Just like a waiter doesn't need to know how to cook, an API doesn't need to expose the internal workings of your model. The client only needs to know what to send and what to expect back.

REST Architecture

REST (Representational State Transfer) is an architectural style for designing networked applications. A REST API follows a set of constraints that make it scalable, stateless, and easy to understand.

REST Principles

Principle	Description	AI API Example
Stateless	Each request contains all information needed to process it	Every prediction request includes the full input features
Client-Server	Separation between the consumer and the provider	Web app (client) is separate from the model server
Uniform Interface	Standard HTTP methods and URI conventions	`POST /api/v1/predict` for predictions
Resource-Based	Everything is a resource identified by a URI	`/models`, `/predictions`, `/health`
Cacheable	Responses can be cached when appropriate	Cache repeated predictions for identical inputs
Layered System	Client cannot tell if connected directly or via intermediary	Load balancer sits between client and API

REST API Architecture for AI

HTTP Methods

HTTP methods define the action you want to perform on a resource. For AI APIs, some methods are more common than others.
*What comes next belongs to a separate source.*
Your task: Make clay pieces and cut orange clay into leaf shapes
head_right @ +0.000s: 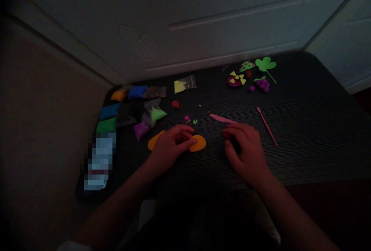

Method	Action	Idempotent	Safe	AI API Usage
GET	Retrieve data	✅ Yes	✅ Yes	Get model info, health check, list available models
POST	Create/Submit data	❌ No	❌ No	Submit features for prediction, upload training data
PUT	Replace entirely	✅ Yes	❌ No	Replace a model version
PATCH	Partial update	❌ No	❌ No	Update model configuration
DELETE	Remove resource	✅ Yes	❌ No	Remove a deployed model

Common AI API Endpoints

GET    /api/v1/health              → Check if the service is running
GET    /api/v1/models              → List available models
GET    /api/v1/models/{id}         → Get details about a specific model
POST   /api/v1/predict             → Submit features, receive prediction
POST   /api/v1/predict/batch       → Submit multiple inputs for batch prediction
GET    /api/v1/predict/{id}        → Retrieve a past prediction result
DELETE /api/v1/models/{id}         → Remove a deployed model

Why POST for predictions?

Even though a prediction doesn't "create" a resource in the traditional sense, we use POST because:

Input features can be complex (nested objects, arrays) — too large for URL parameters
The request has a body (JSON payload)
Predictions may have side effects (logging, billing)

HTTP Status Codes

Status codes tell the client what happened with their request. They are grouped by category.

Status Code Families

Range	Category	Meaning
1xx	Informational	Request received, processing continues
2xx	Success	Request successfully processed
3xx	Redirection	Further action needed
4xx	Client Error	Problem with the request
5xx	Server Error	Problem on the server

Essential Status Codes for AI APIs

Code	Name	When to Use	AI API Example
200	OK	Request succeeded	Prediction returned successfully
201	Created	Resource created	New model uploaded and registered
204	No Content	Success, no body	Model deleted successfully
400	Bad Request	Invalid input format	JSON syntax error in request body
401	Unauthorized	Missing authentication	No API key provided
403	Forbidden	Insufficient permissions	API key lacks prediction access
404	Not Found	Resource doesn't exist	Model ID not found
422	Unprocessable Entity	Validation failed	Feature values out of expected range
429	Too Many Requests	Rate limit exceeded	Client sent too many prediction requests
500	Internal Server Error	Unexpected server failure	Model crashed during inference
503	Service Unavailable	Server not ready	Model still loading at startup

422 vs 400

400 Bad Request: The JSON itself is malformed (syntax error)
422 Unprocessable Entity: The JSON is valid, but the data doesn't pass validation (e.g., negative age, missing required field)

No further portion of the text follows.